With respect to the diffusion equation, Dirac’s method has established a fractional differential equation that generalizes the transport equation with a fractional term, without the addition of further assumptions. In this equation, the fractional derivative governs the memory effects that develop during the diffusion process.

The results for the application of DM to the telegrapher’s equation are both new and promising for applications. Indeed, on the one hand, a generalization of the Euler equation and the constitutive relation in the form of fractional PDEs has been obtained. These equations are new in the sense that they are difficult to establish from the principles of physics. Two succeptibilities of the fluid have been defined thanks to the fractional calculation: its dynamic density and its dynamic compressibility.
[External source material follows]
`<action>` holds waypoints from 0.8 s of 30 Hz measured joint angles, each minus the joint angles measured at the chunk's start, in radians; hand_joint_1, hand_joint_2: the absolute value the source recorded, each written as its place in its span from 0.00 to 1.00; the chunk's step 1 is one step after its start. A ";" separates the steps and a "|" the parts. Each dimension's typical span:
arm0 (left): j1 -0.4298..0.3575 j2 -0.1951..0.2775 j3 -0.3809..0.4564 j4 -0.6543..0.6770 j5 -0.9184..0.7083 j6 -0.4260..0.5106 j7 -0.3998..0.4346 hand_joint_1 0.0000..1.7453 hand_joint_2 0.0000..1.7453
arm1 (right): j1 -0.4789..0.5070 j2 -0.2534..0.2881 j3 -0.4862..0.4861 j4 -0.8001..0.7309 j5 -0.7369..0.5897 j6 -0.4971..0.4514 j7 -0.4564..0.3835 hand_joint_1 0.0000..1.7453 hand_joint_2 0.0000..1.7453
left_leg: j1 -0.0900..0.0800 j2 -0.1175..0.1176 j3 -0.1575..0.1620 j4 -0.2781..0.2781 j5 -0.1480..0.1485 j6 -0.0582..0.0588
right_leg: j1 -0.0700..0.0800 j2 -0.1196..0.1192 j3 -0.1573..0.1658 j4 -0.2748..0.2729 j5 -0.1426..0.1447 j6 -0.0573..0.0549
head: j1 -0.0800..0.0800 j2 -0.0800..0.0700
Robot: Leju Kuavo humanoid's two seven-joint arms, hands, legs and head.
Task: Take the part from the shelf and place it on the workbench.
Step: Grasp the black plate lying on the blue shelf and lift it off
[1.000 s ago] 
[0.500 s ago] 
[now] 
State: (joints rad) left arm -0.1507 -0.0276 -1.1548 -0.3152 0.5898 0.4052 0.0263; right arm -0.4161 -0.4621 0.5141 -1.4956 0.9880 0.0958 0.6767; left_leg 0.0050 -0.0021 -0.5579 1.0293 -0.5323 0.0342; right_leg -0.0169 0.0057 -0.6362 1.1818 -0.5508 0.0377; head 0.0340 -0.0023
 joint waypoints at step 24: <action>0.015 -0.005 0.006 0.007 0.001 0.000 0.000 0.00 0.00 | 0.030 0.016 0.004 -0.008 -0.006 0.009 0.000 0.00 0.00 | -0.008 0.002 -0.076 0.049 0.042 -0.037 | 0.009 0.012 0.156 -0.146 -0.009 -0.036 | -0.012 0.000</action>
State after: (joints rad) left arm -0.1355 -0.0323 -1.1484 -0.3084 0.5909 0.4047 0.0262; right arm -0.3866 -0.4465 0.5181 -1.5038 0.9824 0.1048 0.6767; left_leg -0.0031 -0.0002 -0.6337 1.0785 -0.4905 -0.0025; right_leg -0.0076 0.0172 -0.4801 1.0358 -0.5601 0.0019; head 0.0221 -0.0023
In this formalism, these two parameters are interpreted as time-dependent operators that act on the wave that excites the fluid. Each of them is the sum of two contributions: an instantaneous action and a memory term. The most striking feature of Euler’s equation is the highlighting of a term that is similar to the one found by Boussinesq and Basset in the case of a solid sphere in a fluid in non-stationary motion. On the other hand, transport equations have been established, which, considered as conservation equations, show that the amplitudes of the propagative modes are not conserved and they constitute a wave splitting solution for the problem of a wave in a viscous fluid.

Dirac’s method, as illustrated in the above-mentioned examples, offers interesting perspectives for the physical interpretation of mathematical results, especially in the framework of fractional calculus.